Gan Minzhi, Peng Yong, Ying Ying, Zhang Keyue, Chen Yong
Department of Rheumatology and Immunology, Ningbo NO.2 Hospital, Ningbo, Zhejiang, China.
Front Immunol. 2025 Jul 8;16:1614631. doi: 10.3389/fimmu.2025.1614631. eCollection 2025.
This study aimed to evaluate the utility of machine learning algorithms in differentiating rheumatoid arthritis-Sjögren's syndrome overlap (RA-SS) from Sjögren's syndrome with polyarthritis (SS-PA), and to identify key factors influencing diagnostic differentiation.
This retrospective analysis included 106 RA-SS and 135 SS-PA patients randomized 7:3 into training and validation sets. Clinical, laboratory, and radiographic data were collected. Least Absolute Shrinkage and Selection Operator (LASSO) regression facilitated feature selection before constructing diagnostic models using four machine learning algorithms, with feature importance quantified through SHapley Additive exPlanations (SHAP).

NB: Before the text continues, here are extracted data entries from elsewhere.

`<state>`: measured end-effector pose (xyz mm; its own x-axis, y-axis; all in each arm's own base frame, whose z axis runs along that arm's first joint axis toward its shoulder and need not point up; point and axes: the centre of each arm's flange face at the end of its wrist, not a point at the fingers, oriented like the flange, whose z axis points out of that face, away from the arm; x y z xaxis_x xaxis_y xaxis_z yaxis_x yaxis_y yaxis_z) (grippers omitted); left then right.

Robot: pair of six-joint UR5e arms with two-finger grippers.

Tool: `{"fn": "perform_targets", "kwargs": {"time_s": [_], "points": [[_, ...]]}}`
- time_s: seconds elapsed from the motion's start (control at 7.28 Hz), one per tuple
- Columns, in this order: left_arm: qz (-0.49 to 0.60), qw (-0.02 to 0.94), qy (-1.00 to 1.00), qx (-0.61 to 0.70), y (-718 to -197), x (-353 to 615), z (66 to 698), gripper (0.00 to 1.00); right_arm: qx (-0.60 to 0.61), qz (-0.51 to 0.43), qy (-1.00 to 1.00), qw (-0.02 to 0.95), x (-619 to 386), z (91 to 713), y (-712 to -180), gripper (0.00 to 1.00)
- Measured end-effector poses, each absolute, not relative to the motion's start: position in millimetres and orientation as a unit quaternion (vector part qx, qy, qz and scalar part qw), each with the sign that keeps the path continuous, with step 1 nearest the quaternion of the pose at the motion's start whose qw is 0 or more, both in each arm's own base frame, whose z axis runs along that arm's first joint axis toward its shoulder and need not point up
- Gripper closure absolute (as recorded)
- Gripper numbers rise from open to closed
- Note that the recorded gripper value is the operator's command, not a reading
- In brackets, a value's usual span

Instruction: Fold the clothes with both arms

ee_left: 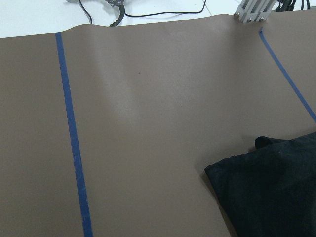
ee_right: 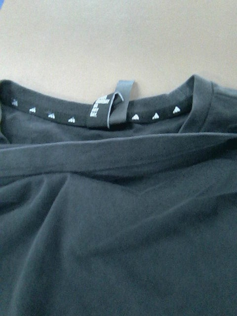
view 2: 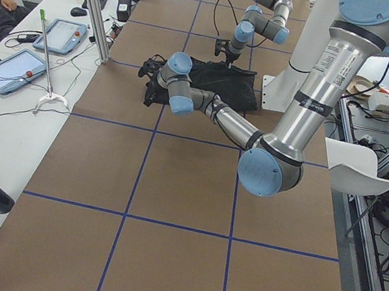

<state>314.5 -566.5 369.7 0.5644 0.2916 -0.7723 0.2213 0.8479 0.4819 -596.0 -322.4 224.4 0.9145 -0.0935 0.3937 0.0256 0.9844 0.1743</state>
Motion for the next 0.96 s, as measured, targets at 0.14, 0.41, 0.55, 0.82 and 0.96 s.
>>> {"fn": "perform_targets", "kwargs": {"time_s": [0.14,0.41,0.55,0.82,0.96], "points": [[0.021,0.841,0.466,0.275,-566.3,314.8,369.6,0.00,0.086,-0.036,-0.199,0.976,-581.1,241.2,-320.4,1.00],[0.021,0.841,0.466,0.275,-566.3,315.4,369.2,0.00,0.092,-0.042,-0.186,0.977,-565.3,268.9,-316.4,0.00],[0.021,0.841,0.467,0.274,-566.3,315.5,369.0,0.00,0.096,-0.042,-0.187,0.977,-565.0,272.2,-315.0,0.00],[0.022,0.840,0.467,0.274,-566.5,315.9,368.6,0.00,0.115,-0.026,-0.230,0.966,-561.0,259.0,-328.7,0.00],[0.023,0.840,0.468,0.275,-565.9,316.1,367.3,0.00,0.128,-0.018,-0.263,0.956,-551.9,253.0,-339.1,0.00]]}}
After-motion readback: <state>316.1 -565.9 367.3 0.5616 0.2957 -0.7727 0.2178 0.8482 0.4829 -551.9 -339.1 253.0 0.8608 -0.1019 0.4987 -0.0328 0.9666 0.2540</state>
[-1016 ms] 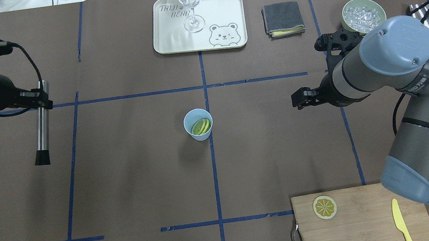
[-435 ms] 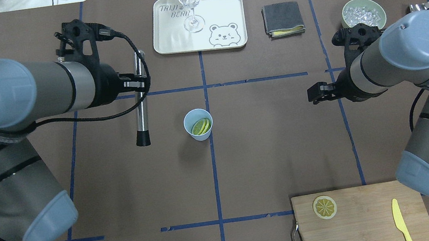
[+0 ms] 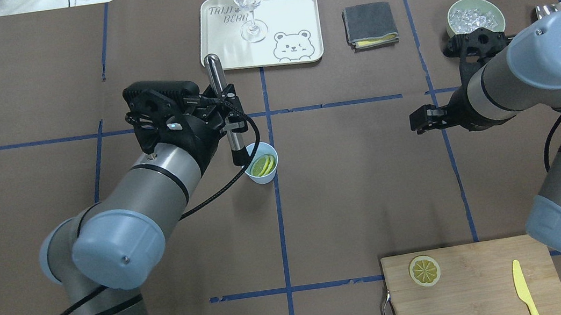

The random forest algorithm demonstrated superior performance (AUC=0.854, 95% CI: 0.747-0.944) compared to other machine learning algorithms. SHAP analysis identified anti-CCP level, rheumatoid factor (RF) level, erosive joint count, anti-SSA/Ro60 antibodies, and C-reactive protein (CRP) as critical discriminating factors between RA-SS and SS-PA.
The random forest algorithm demonstrates promising clinical potential for RA-SS and SS-PA differential diagnosis, with diagnostic efficiency surpassing traditional logistic regression (LR), offering a new approach for clinical differentiation.
本研究旨在评估机器学习算法在区分类风湿关节炎-干燥综合征重叠症(RA-SS)和多关节炎型干燥综合征(SS-PA)中的效用,并确定影响诊断鉴别的关键因素。
这项回顾性分析纳入了106例RA-SS患者和135例SS-PA患者,按7:3随机分为训练集和验证集。收集了临床、实验室和影像学数据。在使用四种机器学习算法构建诊断模型之前,采用最小绝对收缩和选择算子(LASSO)回归进行特征选择,并通过夏普利值附加解释(SHAP)对特征重要性进行量化。
与其他机器学习算法相比,随机森林算法表现出更优的性能(AUC=0.854,95%CI:0.747-0.944)。SHAP分析确定抗环瓜氨酸肽(anti-CCP)水平、类风湿因子(RF)水平、侵蚀性关节计数、抗SSA/Ro60抗体和C反应蛋白(CRP)是RA-SS和SS-PA之间的关键鉴别因素。
随机森林算法在RA-SS和SS-PA的鉴别诊断中显示出良好的临床潜力,其诊断效率超过传统逻辑回归(LR),为临床鉴别提供了一种新方法。